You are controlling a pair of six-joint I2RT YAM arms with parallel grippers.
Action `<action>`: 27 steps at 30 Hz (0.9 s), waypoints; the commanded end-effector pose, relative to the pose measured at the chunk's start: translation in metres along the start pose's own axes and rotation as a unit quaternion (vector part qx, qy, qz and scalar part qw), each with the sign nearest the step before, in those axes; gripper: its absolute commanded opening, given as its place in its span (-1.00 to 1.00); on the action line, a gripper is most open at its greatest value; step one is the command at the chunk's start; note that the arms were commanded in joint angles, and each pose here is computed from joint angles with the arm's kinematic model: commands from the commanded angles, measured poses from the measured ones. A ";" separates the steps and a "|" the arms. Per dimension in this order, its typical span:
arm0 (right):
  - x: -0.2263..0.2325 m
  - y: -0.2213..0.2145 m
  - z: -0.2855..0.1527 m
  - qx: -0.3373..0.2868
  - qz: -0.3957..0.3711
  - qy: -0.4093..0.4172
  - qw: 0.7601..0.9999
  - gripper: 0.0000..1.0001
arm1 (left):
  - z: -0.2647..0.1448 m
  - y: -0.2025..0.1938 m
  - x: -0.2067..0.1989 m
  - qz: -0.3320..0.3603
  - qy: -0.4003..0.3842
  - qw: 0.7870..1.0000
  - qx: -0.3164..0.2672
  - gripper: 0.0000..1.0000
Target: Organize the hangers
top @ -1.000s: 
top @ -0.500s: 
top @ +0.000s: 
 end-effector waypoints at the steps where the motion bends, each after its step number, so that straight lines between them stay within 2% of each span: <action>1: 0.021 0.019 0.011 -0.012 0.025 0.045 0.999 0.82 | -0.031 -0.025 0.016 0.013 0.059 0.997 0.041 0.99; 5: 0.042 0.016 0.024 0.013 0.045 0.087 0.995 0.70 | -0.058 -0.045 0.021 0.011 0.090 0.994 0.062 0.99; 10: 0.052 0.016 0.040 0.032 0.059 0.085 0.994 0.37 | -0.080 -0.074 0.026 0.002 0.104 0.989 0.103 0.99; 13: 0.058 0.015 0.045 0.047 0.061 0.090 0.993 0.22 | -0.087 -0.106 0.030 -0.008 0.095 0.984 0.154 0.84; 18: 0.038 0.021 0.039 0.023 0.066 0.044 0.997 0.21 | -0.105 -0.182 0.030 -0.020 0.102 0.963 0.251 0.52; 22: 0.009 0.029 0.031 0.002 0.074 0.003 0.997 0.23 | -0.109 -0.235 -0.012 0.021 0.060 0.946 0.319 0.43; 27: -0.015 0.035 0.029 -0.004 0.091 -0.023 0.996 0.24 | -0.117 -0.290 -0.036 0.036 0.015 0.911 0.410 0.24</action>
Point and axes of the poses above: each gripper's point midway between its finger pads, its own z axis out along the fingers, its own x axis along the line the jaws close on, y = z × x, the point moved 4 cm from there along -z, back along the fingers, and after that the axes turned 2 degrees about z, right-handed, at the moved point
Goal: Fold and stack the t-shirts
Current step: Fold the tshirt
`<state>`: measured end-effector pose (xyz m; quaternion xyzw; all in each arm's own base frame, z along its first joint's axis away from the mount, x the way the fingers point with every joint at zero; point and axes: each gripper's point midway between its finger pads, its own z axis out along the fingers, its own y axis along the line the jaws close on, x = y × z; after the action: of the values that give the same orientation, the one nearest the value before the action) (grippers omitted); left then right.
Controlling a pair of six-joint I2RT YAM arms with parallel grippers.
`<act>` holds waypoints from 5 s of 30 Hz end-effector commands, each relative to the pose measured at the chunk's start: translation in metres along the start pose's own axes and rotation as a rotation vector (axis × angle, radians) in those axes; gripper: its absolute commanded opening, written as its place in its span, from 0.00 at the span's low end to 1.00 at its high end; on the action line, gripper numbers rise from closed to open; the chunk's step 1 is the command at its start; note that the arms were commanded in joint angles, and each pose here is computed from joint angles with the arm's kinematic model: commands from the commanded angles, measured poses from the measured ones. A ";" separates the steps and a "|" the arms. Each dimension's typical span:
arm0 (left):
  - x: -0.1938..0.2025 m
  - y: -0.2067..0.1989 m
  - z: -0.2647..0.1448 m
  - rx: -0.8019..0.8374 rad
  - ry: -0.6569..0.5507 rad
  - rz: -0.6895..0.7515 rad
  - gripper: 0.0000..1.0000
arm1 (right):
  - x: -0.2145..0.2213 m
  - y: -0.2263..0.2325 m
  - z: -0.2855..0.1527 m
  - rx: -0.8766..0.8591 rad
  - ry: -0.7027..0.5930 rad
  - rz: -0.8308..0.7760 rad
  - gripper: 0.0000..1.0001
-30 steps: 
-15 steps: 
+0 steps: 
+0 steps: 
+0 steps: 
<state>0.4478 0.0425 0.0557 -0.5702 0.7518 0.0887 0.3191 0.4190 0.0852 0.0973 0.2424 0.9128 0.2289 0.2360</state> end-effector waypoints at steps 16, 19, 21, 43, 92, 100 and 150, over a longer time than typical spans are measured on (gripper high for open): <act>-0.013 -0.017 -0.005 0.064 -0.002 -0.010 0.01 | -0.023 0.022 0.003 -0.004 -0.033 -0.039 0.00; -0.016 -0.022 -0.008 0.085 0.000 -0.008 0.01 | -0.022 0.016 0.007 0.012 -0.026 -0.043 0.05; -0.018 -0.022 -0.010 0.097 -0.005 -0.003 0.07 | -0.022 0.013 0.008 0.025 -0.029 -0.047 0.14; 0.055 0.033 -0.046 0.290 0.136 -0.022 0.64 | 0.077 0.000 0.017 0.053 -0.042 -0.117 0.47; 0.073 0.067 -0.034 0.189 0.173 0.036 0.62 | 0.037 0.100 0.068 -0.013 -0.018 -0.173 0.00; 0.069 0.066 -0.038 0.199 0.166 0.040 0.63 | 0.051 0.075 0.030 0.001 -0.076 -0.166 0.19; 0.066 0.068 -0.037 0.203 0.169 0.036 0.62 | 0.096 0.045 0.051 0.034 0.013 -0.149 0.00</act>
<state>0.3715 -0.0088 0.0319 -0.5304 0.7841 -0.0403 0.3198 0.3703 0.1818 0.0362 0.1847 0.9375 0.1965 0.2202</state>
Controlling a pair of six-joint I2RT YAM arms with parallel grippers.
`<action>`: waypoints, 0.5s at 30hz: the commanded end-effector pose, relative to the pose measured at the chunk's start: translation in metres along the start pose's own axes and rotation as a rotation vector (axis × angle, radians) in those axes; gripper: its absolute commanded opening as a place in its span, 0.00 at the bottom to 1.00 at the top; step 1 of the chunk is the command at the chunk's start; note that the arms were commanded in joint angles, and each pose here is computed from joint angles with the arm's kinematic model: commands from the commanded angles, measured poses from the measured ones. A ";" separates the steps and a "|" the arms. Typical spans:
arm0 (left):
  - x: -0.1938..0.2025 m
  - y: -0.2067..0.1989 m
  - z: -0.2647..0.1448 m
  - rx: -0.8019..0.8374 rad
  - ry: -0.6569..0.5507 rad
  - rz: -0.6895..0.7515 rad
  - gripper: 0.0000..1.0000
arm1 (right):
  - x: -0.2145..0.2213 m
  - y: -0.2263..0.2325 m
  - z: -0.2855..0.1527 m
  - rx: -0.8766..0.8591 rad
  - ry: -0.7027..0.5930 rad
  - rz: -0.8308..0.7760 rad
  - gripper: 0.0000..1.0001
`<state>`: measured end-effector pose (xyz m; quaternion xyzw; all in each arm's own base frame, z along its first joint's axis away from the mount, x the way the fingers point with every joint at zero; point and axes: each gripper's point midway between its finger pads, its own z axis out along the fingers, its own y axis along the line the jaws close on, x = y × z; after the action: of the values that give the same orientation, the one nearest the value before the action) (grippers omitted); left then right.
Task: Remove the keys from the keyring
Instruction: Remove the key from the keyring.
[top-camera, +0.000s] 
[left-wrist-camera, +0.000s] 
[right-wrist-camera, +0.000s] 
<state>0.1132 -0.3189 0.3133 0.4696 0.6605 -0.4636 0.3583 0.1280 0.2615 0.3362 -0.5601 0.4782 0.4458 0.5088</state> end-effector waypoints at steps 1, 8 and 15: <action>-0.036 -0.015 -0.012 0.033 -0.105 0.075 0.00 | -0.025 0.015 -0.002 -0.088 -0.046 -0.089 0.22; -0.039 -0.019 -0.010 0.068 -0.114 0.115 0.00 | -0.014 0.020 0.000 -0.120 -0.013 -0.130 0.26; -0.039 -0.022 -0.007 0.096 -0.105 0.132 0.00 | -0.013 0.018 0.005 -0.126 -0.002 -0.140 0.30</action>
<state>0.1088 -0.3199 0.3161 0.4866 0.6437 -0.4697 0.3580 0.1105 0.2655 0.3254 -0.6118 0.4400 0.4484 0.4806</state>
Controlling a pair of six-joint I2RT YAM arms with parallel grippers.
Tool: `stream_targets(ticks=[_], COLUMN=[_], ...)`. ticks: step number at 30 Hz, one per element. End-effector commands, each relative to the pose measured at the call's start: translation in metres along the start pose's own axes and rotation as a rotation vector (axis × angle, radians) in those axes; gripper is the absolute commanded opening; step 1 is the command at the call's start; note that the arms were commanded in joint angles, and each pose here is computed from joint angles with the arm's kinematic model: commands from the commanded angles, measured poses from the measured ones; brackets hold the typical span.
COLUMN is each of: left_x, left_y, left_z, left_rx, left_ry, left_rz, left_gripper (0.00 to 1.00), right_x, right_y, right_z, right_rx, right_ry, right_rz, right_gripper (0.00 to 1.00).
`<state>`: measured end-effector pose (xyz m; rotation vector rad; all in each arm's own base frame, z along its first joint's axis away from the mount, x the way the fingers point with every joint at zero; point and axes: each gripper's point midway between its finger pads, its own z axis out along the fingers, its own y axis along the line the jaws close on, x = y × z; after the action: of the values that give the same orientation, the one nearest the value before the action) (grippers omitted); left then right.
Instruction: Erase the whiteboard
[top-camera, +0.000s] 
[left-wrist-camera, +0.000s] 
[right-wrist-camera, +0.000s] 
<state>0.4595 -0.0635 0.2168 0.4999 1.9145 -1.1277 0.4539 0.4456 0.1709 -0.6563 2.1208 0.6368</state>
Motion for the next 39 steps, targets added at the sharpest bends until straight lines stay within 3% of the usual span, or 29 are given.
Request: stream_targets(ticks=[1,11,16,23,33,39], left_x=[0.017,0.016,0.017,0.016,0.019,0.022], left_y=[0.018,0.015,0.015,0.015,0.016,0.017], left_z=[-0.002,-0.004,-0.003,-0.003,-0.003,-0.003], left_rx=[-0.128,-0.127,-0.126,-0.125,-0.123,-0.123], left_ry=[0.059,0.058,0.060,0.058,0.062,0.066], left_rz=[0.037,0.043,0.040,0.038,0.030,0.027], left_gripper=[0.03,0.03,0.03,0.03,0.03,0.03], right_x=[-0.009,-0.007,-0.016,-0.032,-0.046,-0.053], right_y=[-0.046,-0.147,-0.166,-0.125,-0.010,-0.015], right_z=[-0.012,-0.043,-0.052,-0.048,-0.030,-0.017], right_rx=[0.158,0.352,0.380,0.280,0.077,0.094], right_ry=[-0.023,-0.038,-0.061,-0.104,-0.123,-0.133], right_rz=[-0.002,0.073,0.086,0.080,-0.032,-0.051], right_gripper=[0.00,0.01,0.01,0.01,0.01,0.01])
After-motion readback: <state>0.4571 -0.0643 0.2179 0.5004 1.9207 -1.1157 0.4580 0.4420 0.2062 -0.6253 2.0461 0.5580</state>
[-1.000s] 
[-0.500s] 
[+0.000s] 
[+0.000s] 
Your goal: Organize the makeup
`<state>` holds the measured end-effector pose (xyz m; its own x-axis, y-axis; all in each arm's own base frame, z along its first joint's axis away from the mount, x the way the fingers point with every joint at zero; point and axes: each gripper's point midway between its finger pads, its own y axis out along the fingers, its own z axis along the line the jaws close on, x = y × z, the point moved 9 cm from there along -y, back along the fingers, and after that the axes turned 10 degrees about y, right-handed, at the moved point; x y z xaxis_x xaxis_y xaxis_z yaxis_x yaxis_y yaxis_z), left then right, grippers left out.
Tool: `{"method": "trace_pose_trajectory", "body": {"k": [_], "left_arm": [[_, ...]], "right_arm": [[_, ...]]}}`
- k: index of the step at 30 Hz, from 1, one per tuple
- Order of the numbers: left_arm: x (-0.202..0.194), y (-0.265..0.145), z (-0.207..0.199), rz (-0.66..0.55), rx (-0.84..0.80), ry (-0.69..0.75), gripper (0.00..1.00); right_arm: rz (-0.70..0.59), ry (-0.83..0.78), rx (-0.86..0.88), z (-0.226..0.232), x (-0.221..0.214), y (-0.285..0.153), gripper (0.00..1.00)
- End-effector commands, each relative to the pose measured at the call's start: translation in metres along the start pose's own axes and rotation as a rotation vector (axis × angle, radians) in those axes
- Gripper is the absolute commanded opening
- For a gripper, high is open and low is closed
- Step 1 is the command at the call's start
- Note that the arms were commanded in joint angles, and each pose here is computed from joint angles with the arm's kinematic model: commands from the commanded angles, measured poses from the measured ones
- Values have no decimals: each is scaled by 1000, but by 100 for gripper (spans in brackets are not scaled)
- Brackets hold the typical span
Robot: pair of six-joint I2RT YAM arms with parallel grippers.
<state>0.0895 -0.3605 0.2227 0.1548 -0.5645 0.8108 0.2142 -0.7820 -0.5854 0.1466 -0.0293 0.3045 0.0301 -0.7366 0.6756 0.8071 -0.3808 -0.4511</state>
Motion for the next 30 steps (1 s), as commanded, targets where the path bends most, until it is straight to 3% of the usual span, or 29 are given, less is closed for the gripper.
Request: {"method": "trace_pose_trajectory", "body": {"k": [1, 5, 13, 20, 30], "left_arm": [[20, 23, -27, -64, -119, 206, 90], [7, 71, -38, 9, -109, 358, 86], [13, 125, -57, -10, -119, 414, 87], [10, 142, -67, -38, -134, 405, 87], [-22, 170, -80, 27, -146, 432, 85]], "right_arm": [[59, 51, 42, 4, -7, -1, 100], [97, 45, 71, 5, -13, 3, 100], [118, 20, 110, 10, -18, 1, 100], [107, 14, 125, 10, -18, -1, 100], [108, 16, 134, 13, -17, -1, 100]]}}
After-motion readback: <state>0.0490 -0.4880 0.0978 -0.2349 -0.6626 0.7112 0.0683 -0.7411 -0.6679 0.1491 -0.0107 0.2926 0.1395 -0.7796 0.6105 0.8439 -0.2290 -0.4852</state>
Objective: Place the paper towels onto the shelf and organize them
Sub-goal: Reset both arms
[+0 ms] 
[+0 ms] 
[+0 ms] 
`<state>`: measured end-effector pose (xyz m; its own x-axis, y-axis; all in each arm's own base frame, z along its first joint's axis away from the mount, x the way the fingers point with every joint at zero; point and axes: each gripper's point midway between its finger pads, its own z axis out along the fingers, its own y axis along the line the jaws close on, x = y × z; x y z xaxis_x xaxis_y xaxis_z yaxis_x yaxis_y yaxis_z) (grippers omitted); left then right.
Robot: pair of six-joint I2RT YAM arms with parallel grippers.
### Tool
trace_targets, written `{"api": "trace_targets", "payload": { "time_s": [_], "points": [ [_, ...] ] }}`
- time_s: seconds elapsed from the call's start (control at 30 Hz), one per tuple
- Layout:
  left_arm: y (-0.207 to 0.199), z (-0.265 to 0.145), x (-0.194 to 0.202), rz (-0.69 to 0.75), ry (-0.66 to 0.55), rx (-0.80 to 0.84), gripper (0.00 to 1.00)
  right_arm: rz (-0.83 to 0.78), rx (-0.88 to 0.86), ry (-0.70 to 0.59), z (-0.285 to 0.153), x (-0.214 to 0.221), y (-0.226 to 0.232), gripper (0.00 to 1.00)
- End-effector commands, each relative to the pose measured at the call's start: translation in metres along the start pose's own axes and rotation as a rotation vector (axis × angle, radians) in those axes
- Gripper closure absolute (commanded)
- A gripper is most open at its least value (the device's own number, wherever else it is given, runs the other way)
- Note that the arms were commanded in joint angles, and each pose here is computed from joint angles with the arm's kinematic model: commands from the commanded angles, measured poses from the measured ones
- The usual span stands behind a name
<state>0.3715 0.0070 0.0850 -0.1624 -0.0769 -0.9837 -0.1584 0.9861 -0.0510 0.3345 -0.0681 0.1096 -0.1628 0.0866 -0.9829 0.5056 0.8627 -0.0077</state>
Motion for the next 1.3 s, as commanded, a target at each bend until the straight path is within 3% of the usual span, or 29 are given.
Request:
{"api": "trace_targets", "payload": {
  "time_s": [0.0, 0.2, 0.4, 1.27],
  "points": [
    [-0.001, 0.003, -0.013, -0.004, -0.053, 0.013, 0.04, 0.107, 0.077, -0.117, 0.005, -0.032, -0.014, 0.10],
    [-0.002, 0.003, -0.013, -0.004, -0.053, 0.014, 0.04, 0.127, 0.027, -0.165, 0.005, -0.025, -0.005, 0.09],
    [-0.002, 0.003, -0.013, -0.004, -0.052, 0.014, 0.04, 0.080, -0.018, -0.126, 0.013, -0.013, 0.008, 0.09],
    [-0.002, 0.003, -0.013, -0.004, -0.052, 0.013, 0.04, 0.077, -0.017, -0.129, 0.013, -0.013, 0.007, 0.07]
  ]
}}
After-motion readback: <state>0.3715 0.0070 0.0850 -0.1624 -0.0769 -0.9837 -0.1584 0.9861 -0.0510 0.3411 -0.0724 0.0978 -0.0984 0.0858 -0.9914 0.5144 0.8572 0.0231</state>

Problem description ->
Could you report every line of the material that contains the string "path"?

Task result ->
Motion for the next 30 steps (1 s), as commanded, targets where the path bends most, until it is straight to 3% of the usual span, or 29 are given, less is closed for the gripper.
Motion for the next 1.3 s, as commanded, a target at each bend until the straight path is within 3% of the usual span, or 29 are given.

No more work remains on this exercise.